Memorandum submitted by the Association
of Dispensing Opticians, Association of Optometrists and the Federation
of Ophthalmic and Dispensing Opticians (CP 26)
1. OVERVIEW
1.1 There are over 7,300 opticians premises
in Great Britain. They range from large stores with multiple consulting
rooms to small practices in local shopping parades. Optical practices
are equipped to carry out full eye examinations and the diagnosis
and monitoring involved in co-managing patients with GPs or hospital
ophthalmologists. After a sight test, patients are issued with
a prescription or a statement saying that a prescription is not
required. Patients are also informed if the prescription has not
changed. Patients can have spectacles or contact lenses dispensed
in accordance with their prescription wherever they choose. NHS
vouchers are available to qualifying groups to help with the cost
of spectacles or contact lenses. They vary in value according
to the lens powers prescribed. Vouchers can be used as a contribution
towards the cost of any spectacles or contact lenses.

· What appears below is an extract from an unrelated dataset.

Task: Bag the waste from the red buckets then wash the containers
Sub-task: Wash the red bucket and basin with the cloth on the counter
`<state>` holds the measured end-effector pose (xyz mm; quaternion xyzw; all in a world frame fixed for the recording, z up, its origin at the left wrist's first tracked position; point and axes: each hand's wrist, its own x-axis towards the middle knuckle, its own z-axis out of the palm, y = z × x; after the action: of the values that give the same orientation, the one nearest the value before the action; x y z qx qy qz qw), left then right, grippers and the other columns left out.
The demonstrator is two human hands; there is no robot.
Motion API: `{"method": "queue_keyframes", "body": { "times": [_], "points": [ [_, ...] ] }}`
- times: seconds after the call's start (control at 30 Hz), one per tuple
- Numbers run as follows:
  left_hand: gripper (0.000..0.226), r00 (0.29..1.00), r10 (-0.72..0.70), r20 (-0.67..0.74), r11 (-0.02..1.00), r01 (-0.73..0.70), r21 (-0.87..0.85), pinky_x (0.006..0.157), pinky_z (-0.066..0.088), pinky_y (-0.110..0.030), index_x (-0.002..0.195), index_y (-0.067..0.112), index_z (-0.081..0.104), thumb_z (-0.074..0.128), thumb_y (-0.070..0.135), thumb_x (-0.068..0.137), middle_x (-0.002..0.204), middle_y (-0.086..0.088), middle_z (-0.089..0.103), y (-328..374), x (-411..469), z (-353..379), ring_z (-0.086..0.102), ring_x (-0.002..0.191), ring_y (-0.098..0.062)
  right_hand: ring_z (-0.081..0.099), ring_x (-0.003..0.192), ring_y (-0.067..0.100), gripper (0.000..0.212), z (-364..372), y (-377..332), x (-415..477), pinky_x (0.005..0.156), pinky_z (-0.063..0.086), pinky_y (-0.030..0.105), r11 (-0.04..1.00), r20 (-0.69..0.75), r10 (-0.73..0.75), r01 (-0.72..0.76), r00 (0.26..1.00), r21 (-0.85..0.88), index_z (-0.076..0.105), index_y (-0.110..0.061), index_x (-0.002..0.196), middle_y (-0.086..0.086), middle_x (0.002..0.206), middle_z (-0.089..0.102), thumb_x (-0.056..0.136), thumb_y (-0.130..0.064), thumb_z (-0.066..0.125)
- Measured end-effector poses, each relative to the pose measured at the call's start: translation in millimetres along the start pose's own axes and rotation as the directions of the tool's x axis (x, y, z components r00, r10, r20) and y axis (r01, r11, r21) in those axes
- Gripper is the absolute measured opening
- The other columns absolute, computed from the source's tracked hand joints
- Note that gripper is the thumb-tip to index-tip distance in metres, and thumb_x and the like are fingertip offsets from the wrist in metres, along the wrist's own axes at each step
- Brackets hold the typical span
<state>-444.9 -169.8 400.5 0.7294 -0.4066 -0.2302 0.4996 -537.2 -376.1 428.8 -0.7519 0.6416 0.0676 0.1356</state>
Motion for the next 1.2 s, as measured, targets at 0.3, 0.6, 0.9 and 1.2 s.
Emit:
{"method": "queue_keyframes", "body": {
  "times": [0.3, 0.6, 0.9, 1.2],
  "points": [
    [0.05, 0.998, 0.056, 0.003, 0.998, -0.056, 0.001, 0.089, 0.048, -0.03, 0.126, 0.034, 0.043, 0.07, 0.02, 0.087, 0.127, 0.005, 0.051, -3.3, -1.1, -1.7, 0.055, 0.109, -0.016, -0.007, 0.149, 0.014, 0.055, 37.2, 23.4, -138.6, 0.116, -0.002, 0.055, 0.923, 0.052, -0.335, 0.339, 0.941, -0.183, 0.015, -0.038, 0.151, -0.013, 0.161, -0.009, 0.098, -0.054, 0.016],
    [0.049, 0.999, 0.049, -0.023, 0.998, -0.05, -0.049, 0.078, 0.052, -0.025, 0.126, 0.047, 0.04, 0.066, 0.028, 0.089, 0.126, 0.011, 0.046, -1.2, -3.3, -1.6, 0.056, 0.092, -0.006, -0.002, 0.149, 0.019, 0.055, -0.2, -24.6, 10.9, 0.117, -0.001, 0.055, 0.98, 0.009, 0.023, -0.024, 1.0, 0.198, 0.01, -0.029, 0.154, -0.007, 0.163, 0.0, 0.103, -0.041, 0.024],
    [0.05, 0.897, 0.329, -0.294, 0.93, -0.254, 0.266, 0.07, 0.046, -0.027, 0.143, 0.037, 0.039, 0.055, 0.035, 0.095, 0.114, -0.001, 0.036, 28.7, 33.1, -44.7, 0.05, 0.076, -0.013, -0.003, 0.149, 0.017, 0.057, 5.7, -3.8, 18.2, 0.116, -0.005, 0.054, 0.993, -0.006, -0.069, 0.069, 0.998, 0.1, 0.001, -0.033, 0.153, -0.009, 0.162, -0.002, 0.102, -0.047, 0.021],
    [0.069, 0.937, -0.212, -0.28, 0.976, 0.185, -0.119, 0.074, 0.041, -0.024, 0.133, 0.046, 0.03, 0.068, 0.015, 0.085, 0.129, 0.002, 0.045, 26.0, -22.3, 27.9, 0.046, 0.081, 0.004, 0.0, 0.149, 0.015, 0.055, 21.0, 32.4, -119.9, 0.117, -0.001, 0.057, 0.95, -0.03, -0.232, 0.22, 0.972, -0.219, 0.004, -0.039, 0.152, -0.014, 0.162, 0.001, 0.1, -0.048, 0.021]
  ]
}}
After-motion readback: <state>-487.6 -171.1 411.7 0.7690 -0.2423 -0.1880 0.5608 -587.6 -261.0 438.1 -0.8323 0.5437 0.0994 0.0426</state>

1.2 The current NHS sight test fee is £18.39.
This is for the final year of a three year agreement. The profession
negotiated with the Department of Health for revised fees from
1 April 2006. The current sight test fee is about half the actual
cost of providing a sight test (estimated at about £37).
With advancement in technology and an ageing population requiring
more information and assurance, the sight test now takes longer
to perform and has become more expensive to deliver.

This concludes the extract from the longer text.